TASK DESCRIPTION.
Every line of the listing should be transcribed exactly, with nothing left out.

RAW DATA.
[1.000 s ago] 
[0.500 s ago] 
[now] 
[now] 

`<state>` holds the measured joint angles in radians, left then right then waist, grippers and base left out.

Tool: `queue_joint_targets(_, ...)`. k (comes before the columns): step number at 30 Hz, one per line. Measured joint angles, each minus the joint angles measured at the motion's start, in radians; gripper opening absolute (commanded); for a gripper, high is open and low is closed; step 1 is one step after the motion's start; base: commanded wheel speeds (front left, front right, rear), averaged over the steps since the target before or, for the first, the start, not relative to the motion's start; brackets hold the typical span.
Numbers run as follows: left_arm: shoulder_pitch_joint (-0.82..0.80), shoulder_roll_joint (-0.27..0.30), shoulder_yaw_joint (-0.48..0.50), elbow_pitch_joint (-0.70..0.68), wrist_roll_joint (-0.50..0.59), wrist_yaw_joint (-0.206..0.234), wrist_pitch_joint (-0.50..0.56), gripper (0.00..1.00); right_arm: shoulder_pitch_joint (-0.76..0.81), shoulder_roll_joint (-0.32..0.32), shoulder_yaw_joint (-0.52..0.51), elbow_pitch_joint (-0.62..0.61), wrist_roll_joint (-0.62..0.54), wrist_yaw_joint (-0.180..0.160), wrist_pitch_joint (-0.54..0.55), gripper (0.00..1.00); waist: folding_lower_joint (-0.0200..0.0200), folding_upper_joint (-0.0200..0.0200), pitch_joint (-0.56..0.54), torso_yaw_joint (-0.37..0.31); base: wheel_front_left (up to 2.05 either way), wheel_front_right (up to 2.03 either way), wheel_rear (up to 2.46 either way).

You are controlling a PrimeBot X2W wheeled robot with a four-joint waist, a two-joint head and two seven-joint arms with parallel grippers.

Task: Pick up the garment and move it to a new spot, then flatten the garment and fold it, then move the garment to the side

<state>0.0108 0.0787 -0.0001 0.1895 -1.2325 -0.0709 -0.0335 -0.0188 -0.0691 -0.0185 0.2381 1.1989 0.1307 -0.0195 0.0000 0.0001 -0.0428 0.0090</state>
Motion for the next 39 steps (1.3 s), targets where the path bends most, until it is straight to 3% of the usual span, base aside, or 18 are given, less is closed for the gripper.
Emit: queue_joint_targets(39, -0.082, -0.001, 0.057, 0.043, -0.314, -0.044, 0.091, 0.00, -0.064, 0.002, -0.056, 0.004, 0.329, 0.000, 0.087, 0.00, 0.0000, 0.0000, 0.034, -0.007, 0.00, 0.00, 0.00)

ANSWER TO THIS PROBLEM.
[1.000 s ago] 
[0.500 s ago] 
[now] 
[now] 

`<state>` holds the measured joint angles in radians, left then right then waist, grippers and base left out.

Tool: `queue_joint_targets(_, ...)`. k (comes before the columns): step number at 30 Hz, one per line. Measured joint angles, each minus the joint angles measured at the motion's start, in radians; gripper opening absolute (commanded); for a gripper, high is open and low is closed; step 1 is one step after the motion's start; base: commanded wheel speeds (front left, front right, rear), averaged over the steps since the target before or, for the first, the start, not relative to the motion's start; brackets hold the typical span.
Numbers run as follows: left_arm: shoulder_pitch_joint (-0.82..0.80), shoulder_roll_joint (-0.27..0.30), shoulder_yaw_joint (-0.48..0.50), elbow_pitch_joint (-0.70..0.68), wrist_roll_joint (-0.50..0.59), wrist_yaw_joint (-0.206..0.234), wrist_pitch_joint (-0.50..0.56), gripper (0.00..1.00); right_arm: shoulder_pitch_joint (-0.76..0.81), shoulder_roll_joint (-0.32..0.32), shoulder_yaw_joint (-0.52..0.51), elbow_pitch_joint (-0.62..0.61), wrist_roll_joint (-0.62..0.54), wrist_yaw_joint (-0.180..0.160), wrist_pitch_joint (-0.54..0.55), gripper (0.00..1.00); waist: folding_lower_joint (-0.0200..0.0200), folding_upper_joint (-0.0200..0.0200), pitch_joint (-0.56..0.54), torso_yaw_joint (-0.37..0.31); base: wheel_front_left (up to 2.05 either way), wheel_front_right (up to 2.03 either way), wheel_rear (up to 2.46 either way).

You are controlling a PrimeBot X2W wheeled robot with a four-joint waist, a two-joint head and two seven-joint arms with parallel grippers.

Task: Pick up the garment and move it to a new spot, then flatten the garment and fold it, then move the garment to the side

<state>0.0108 0.0787 -0.0001 0.1895 -1.2325 -0.0709 -0.0335 -0.0188 -0.0691 -0.0185 0.2381 1.1989 0.1307 -0.0195 0.0000 0.0001 -0.0428 0.0090</state>
Motion for the next 39 steps (1.3 s), targets where the path bends most, until it is straight to 3% of the usual span, base aside, or 18 are given, less is closed for the gripper.
Emit: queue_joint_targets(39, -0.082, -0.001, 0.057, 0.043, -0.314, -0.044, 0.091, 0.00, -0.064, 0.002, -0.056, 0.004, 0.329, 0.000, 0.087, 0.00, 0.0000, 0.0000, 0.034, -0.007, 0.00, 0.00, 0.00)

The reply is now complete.